Seventeen individuals at risk for Huntington's disease and five symptomatic patients, who had previously undergone [11C]SCH23390 and [11C]raclopride PET to assess in vivo levels of striatal dopamine D1 and D2 receptor binding, had neuropsychological assessment on a series of tests known to be sensitive to symptomatic Huntington's disease, including tests of verbal fluency, memory, attention and planning. Compared with age- and IQ-matched healthy volunteers, clinically symptomatic carriers of the Huntington's disease mutation were found to be impaired on tests of verbal fluency, spatial span, planning and sequence generation, as were clinically asymptomatic Huntington's disease mutation carriers.

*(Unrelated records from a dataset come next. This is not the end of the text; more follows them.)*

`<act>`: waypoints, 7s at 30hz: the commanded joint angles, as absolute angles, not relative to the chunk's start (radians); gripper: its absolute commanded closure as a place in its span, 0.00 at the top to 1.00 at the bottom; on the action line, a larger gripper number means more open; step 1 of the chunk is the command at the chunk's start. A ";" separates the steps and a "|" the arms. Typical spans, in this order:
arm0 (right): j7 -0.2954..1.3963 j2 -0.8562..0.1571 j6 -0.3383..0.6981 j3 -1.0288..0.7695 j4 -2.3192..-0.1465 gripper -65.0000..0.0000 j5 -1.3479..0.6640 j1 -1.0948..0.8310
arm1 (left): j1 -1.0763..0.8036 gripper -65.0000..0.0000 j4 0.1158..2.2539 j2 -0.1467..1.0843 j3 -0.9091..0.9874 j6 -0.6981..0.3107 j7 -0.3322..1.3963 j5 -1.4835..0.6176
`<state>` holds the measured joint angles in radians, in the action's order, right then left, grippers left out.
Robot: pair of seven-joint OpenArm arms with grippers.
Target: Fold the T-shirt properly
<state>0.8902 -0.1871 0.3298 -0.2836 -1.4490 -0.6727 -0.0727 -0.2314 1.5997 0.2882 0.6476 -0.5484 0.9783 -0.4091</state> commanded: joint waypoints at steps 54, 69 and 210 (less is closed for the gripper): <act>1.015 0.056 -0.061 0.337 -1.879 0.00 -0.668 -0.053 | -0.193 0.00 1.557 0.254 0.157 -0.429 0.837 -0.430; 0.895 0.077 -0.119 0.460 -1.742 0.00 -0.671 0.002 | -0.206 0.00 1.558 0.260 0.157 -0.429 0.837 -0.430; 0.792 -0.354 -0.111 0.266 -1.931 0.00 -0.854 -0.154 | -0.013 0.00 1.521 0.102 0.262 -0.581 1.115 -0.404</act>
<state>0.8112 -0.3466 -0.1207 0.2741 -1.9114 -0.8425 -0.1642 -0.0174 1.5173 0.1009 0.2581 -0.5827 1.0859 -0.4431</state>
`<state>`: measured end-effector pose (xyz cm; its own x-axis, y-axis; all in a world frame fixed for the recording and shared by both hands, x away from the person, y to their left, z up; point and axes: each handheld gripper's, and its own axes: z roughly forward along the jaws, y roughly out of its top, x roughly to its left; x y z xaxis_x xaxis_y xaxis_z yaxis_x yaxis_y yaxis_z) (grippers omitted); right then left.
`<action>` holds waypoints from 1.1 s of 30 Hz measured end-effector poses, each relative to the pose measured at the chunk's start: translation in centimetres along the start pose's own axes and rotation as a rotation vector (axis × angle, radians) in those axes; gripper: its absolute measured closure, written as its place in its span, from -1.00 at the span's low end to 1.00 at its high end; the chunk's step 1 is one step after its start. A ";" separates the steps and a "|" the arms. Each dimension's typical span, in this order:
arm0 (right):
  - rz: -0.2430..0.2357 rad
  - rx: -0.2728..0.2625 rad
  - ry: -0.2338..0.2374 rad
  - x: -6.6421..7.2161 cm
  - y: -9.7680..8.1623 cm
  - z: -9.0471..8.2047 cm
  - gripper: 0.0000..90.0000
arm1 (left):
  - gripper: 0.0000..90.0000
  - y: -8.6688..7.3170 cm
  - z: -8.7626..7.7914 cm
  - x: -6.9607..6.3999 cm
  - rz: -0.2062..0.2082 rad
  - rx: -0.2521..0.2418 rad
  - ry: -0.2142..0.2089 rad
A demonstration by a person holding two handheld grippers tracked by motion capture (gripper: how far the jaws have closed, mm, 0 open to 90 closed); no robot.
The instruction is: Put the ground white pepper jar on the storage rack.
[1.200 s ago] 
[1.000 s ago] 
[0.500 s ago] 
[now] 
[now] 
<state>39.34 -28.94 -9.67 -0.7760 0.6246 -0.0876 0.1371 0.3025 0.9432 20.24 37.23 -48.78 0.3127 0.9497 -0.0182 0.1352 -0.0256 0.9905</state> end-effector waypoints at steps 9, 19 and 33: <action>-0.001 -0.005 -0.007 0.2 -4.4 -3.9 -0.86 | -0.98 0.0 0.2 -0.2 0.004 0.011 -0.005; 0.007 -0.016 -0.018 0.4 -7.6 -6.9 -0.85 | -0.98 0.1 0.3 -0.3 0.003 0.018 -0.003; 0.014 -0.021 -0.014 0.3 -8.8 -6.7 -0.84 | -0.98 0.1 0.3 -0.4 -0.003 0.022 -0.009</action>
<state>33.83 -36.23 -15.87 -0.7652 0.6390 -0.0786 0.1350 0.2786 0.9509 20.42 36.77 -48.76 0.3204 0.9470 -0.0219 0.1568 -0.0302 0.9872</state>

In asymptomatic individuals, both striatal dopamine receptor levels and cognitive performance were lower in subjects approaching their estimated age of onset. In addition, performance on these tasks was found to correlate with PET measures of striatal D1 and D2 receptor binding levels, especially D2 binding. These results are consistent with a role for the striatum, as part of the complex corticobasal ganglia-thalamocortical circuitry, in the optimal scheduling and sequencing of responses, and suggest that cognitive manifestations of striatal dysfunction can be evidenced in carriers of the Huntington's disease mutation prior to the onset of overt clinical movement disorder.